Comment

Greenwald gives away the game on his PRISM claims

137
lawhawk6/13/2013 8:04:26 am PDT

re: #126 Absalom, Absalom, Obdicut

It is important to note what is not implicated by this decision. First, there are no method claims before this Court. Had Myriad created an innovative method of manipulating genes while searching for the BRCA1 and BRCA2 genes, it could possibly have sought a method patent. But the processes used by Myriad to isolate DNA were well understood by geneticists at the time of Myriad’s patents “were well understood, widely used, and fairly uniform insofar as any scientist engaged in the search for
a gene would likely have utilized a similar approach,” 702 F. Supp. 2d, at 202-203, and are not at issue in this case.

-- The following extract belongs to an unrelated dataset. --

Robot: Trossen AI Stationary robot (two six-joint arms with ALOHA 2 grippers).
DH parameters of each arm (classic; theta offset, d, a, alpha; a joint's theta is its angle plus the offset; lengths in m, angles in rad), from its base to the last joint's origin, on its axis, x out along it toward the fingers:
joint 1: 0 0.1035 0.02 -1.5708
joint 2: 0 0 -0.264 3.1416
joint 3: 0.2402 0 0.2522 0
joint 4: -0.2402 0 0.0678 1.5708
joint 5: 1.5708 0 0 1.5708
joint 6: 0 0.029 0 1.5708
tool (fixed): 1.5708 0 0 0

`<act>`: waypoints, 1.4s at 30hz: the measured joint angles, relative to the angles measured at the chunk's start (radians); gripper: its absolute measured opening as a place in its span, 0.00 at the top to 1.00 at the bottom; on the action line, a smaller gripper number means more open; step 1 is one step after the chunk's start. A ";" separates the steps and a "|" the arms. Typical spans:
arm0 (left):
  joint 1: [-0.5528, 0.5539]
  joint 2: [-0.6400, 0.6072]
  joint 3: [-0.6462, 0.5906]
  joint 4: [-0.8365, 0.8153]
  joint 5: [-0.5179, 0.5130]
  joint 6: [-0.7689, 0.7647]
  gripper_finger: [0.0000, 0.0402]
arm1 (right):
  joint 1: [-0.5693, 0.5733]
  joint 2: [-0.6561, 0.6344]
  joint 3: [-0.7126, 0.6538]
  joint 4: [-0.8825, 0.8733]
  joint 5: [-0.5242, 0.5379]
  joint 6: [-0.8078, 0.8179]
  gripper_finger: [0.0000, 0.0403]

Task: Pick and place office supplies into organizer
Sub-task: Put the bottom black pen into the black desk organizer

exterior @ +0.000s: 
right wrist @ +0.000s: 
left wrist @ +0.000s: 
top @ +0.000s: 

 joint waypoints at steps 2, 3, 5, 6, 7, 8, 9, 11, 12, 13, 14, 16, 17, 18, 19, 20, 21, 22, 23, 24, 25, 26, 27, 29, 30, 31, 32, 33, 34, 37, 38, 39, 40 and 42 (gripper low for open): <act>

Similarly, this case does not involve patents on new applications of knowledge about the BRCA1 and BRCA2 genes. Judge Bryson aptly noted that, “[a]s the first party with knowledge of the [BRCA1 and BRCA2] sequences, Myriad was in an excellent position to claim applications
of that knowledge.

It appears that process could still be patented, so long as it meets the applicable existing tests. I think it’s interesting that Myriad opted not to seek a patent on its process. Nothing in their process was so unique so as to support a patent claim.